Best thrill ride is the intense 24, in which the action and suspense are
so dominant that Kiefer Sutherland's formidable acting talents are only
occasionally used. In theory, it ought to be unbearable to have the events of a
single 24-hour period spread out across a season of television viewing -- but
the antidote is to buy the DVDs of each season and watch them all in a row.
Best TV movie series ever is the magnificent Horatio Hornblower
series on A&E. Though they have left the structure of the original C.S.
Forrester novels far behind, the writers of this series of two-hour films have
kept the spirit of adventure, heroism, and noble service that keeps us on the
edge of our seats, and yet teaches us to admire those who sacrifice in a cause
they believe is noble.
Production values are high; the ocean filming looks mostly real (because
it mostly is); and without bogging the story down in tedious explanations, you
get a decent grounding in the history of Britain's naval war against Napoleon.

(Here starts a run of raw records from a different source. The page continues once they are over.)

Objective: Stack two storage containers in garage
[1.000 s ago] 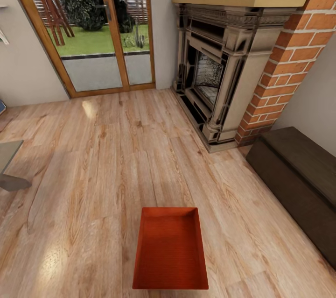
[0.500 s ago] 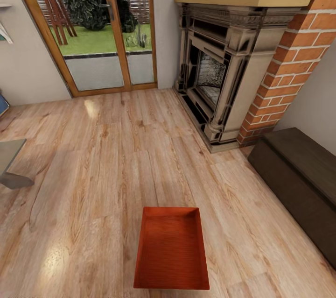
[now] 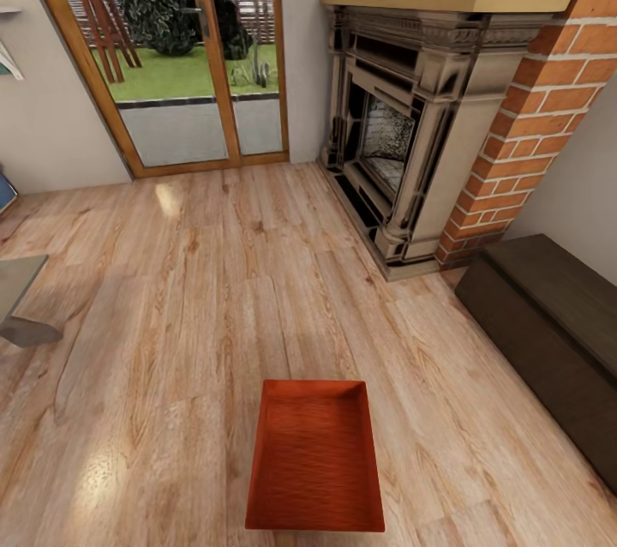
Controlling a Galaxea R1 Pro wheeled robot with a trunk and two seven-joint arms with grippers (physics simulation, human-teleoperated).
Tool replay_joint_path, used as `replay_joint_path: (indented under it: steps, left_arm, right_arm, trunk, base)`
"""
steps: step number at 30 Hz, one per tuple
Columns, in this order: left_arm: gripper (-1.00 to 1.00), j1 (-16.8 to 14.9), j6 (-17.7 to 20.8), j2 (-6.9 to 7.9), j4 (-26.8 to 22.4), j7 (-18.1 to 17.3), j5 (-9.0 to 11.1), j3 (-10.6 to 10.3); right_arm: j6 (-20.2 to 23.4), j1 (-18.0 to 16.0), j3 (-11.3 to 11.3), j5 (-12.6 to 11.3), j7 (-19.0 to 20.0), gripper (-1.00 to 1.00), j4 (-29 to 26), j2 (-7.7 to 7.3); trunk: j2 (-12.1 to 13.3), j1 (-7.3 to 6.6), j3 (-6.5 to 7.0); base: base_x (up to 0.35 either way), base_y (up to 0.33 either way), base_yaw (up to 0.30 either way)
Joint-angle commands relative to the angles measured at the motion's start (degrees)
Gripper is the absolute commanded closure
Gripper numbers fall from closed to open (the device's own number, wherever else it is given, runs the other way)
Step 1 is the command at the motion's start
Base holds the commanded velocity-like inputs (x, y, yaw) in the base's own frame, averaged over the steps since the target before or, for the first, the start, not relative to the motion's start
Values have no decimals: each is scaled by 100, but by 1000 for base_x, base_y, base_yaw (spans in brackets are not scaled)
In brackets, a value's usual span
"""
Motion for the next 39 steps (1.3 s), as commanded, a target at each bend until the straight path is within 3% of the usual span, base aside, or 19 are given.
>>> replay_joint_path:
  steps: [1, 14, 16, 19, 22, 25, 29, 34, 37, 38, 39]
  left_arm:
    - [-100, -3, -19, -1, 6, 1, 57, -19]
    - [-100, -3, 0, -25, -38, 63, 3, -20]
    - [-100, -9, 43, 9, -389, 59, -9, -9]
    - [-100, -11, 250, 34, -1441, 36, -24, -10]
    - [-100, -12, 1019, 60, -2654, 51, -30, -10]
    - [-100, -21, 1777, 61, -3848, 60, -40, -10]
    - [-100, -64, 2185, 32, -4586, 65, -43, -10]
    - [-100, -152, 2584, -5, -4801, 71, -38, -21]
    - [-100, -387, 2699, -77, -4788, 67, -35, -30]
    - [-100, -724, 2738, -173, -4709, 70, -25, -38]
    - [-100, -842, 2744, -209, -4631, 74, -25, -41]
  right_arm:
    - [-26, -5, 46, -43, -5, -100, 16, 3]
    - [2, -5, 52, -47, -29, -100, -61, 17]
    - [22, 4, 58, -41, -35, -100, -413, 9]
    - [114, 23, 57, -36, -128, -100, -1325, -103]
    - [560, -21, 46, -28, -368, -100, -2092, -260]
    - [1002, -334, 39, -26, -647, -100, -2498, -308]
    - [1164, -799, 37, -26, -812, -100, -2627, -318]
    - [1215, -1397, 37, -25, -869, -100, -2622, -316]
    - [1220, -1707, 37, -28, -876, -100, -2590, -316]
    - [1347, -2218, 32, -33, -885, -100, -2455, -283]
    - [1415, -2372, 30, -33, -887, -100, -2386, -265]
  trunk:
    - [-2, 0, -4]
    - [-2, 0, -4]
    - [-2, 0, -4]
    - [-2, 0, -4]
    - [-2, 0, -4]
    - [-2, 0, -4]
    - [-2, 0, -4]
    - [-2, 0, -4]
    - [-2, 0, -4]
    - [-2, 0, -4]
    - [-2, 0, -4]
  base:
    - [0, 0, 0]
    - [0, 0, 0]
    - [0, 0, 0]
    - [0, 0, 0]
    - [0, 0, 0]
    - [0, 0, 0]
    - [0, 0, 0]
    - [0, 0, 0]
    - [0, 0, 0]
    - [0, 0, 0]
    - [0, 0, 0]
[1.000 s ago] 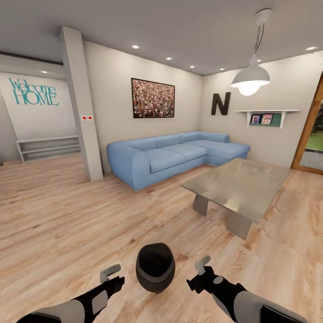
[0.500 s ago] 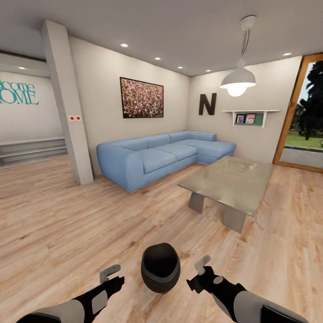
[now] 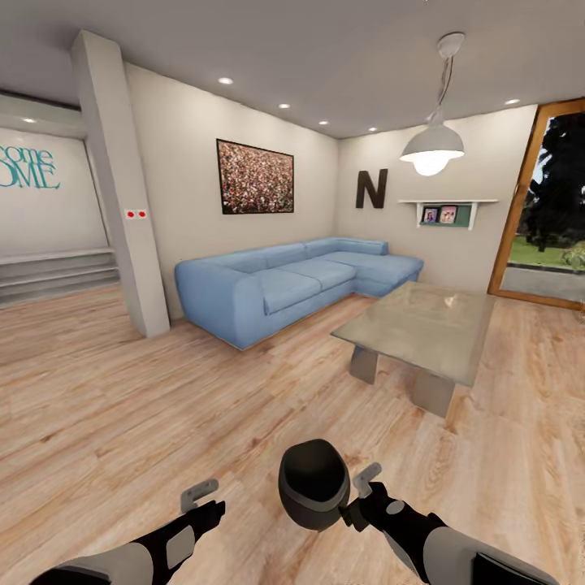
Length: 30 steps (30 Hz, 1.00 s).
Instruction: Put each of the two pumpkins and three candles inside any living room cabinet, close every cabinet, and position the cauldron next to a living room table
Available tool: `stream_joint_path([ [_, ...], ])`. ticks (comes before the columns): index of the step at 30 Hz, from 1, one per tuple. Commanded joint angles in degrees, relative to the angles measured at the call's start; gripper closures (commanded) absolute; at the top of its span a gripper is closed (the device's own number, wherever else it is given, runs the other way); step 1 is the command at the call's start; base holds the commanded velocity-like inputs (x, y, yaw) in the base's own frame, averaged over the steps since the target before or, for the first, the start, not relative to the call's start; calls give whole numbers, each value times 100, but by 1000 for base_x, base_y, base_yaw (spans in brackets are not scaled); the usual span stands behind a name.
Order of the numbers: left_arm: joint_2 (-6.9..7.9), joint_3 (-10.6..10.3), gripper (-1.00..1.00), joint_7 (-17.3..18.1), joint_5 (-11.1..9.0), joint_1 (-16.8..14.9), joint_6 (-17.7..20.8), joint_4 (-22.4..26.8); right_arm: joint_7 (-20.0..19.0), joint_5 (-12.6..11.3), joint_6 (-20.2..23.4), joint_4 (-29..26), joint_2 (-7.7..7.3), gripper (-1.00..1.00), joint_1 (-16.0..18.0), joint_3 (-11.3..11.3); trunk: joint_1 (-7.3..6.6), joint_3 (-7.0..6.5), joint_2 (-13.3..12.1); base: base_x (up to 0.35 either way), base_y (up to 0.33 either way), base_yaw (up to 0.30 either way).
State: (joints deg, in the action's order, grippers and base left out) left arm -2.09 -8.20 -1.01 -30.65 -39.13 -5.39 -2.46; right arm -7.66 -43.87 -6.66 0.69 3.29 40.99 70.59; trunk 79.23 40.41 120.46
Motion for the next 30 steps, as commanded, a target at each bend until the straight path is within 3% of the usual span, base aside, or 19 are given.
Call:
stream_joint_path([
  [1,-2,-49,-100,-4,-38,-7,-32,-18,-34,-61,-20,17,5,-100,6,41,-1,6,3,0,342,-271],
  [30,-2,-50,-100,-4,-38,-7,-33,-21,-34,-96,-28,19,-11,-100,6,26,-1,-22,3,0,342,-289],
])
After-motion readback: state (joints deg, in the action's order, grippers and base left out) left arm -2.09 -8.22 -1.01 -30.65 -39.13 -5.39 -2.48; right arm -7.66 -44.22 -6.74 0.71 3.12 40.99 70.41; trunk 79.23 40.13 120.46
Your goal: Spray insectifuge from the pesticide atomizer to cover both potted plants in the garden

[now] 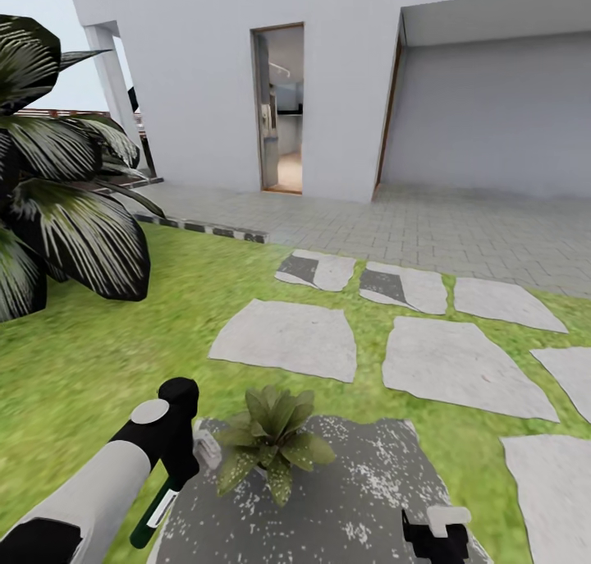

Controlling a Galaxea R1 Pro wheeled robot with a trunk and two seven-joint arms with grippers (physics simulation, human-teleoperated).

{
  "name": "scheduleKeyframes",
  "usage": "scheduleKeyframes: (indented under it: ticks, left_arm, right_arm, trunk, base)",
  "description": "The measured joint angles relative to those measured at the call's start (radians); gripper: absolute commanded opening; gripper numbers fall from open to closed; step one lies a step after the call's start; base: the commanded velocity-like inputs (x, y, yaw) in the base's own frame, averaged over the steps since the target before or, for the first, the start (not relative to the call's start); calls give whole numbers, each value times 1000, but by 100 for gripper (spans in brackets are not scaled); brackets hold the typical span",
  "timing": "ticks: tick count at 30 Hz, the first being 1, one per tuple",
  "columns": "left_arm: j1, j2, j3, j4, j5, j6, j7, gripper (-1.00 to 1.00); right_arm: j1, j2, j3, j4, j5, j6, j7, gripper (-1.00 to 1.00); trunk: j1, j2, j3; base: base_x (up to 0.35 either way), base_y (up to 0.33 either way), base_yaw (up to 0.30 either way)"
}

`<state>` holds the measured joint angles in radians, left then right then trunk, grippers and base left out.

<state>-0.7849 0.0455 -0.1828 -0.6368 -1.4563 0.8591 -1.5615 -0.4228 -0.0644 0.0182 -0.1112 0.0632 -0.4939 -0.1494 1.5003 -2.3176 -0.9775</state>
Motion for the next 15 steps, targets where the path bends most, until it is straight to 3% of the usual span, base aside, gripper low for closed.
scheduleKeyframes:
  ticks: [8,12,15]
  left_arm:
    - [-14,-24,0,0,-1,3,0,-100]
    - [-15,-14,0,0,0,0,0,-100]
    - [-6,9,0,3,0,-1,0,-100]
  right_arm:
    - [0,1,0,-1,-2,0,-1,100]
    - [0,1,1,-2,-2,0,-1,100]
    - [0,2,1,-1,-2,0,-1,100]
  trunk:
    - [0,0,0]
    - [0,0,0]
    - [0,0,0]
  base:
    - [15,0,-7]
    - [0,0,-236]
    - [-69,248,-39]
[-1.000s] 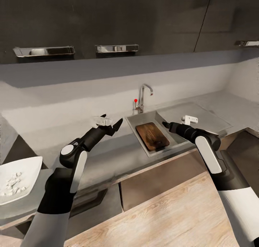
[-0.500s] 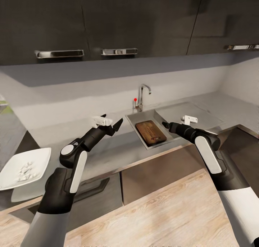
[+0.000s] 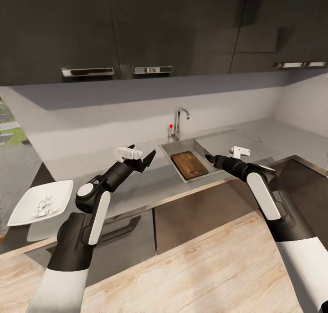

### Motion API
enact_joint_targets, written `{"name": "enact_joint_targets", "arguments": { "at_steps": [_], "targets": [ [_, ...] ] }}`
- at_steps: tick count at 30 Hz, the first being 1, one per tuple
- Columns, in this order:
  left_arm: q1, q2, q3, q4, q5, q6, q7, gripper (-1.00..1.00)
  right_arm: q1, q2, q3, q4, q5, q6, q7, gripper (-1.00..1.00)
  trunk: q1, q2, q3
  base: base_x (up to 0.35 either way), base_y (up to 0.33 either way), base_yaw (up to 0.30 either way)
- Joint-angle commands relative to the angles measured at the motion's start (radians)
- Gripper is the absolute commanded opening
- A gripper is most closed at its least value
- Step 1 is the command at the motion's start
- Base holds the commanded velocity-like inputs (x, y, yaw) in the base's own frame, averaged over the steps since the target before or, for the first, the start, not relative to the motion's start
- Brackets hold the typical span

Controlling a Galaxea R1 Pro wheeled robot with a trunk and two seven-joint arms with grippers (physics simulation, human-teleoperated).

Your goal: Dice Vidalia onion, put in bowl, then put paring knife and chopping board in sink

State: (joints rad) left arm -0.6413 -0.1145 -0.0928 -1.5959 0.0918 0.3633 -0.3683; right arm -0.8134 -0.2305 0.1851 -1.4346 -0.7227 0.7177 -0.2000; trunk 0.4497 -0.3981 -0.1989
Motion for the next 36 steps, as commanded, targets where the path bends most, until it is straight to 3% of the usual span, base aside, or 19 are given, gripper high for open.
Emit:
{"name": "enact_joint_targets", "arguments": {
  "at_steps": [1,8,13,18,20,21,22,26,30,31,33,36],
  "targets": [
    [-0.001,-0.001,0.001,-0.001,0.009,0.009,-0.001,1.00,-0.001,-0.001,0.002,-0.001,-0.011,0.002,-0.010,1.00,0.000,-0.002,0.000,-0.191,0.000,0.000],
    [-0.001,-0.001,-0.003,-0.001,0.009,0.010,0.000,1.00,0.000,-0.001,0.003,-0.001,-0.011,0.002,-0.010,1.00,0.000,-0.002,0.011,-0.056,0.000,0.000],
    [0.008,-0.001,-0.061,-0.001,0.009,0.013,0.003,1.00,0.026,-0.001,0.007,-0.007,-0.012,0.003,-0.010,1.00,0.000,-0.002,0.019,-0.002,0.000,0.000],
    [0.075,-0.005,-0.146,-0.001,0.009,0.013,0.035,1.00,0.135,-0.006,0.007,-0.020,-0.012,-0.001,-0.010,1.00,0.000,-0.002,0.027,0.000,0.000,0.000],
    [0.130,-0.005,-0.159,-0.001,0.009,0.014,0.079,1.00,0.188,-0.036,0.007,-0.022,-0.012,-0.007,-0.010,1.00,0.000,-0.002,0.031,0.000,0.000,0.000],
    [0.168,-0.005,-0.164,-0.001,0.009,0.014,0.113,1.00,0.224,-0.074,0.007,-0.022,-0.012,-0.021,-0.010,1.00,0.000,-0.002,0.032,0.000,0.000,0.000],
    [0.189,-0.005,-0.168,-0.001,0.009,0.014,0.129,1.00,0.247,-0.095,0.007,-0.023,-0.012,-0.040,-0.009,1.00,0.000,-0.002,0.034,0.000,0.000,0.000],
    [0.284,0.001,-0.180,-0.001,0.009,0.015,0.152,1.00,0.339,-0.129,0.006,-0.023,-0.010,-0.099,0.005,1.00,0.000,-0.002,0.041,0.000,0.000,0.000],
    [0.368,0.037,-0.180,0.000,0.009,0.014,0.156,1.00,0.417,-0.138,0.005,-0.020,-0.004,-0.111,0.009,1.00,0.000,-0.002,0.047,0.000,0.000,0.000],
    [0.398,0.069,-0.180,0.001,0.010,0.013,0.156,1.00,0.446,-0.139,0.004,-0.018,-0.003,-0.113,0.009,1.00,0.000,-0.002,0.049,0.000,0.000,0.000],
    [0.432,0.102,-0.180,0.002,0.011,0.011,0.156,1.00,0.476,-0.140,0.004,-0.010,-0.002,-0.114,0.009,1.00,0.000,-0.002,0.052,0.000,0.000,0.000],
    [0.485,0.138,-0.178,0.005,0.013,0.009,0.157,1.00,0.521,-0.140,0.004,0.028,-0.002,-0.118,0.011,1.00,0.000,-0.002,0.057,0.000,0.000,0.000]
  ]
}}
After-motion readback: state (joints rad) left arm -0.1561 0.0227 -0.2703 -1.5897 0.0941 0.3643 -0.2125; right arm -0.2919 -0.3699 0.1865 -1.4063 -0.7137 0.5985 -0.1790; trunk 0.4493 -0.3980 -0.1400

You also get Ioan Gruffudd, probably the best good-looking actor or the
best-looking good actor every to appear on television, with supporting
performances by an ensemble that harks back to Far From the Madding Crowd
or A Man for All Seasons for the depth and intelligence of the casting.
This year's two entries, Loyalty and Duty, were made available on DVD
the day after they were first broadcast. If you have to choose between watching
one (or both!) of these movies and going to the movie theater, there have only
been a handful of weekends this year when the movie theater would have been
the better choice.
The best talk show award goes, as usual, to Jon Stewart on The Daily
Show on Comedy Central. With none of the smug neediness that Craig
Kilbourn had when he originated the show, Stewart is merely bratty and smart.
And, of course, politically correct. But he shows the occasional willingness, a
la Chris Rock, to surprise his audience by mocking one of the shibboleths of
the Left.
Meanwhile, it has been sad to watch the steady deterioration of the late-night shows. Letterman shows signs of growing up, but perhaps it's too little,
too late; Leno just gets dumber and dumber as he reaches for the lowest
common denominator in American tastes. Even as Conan O'Brien finally
begins to look at ease on camera, the last vestiges of wit have been sacrificed to
repulsive stock characters and unfunny running gags.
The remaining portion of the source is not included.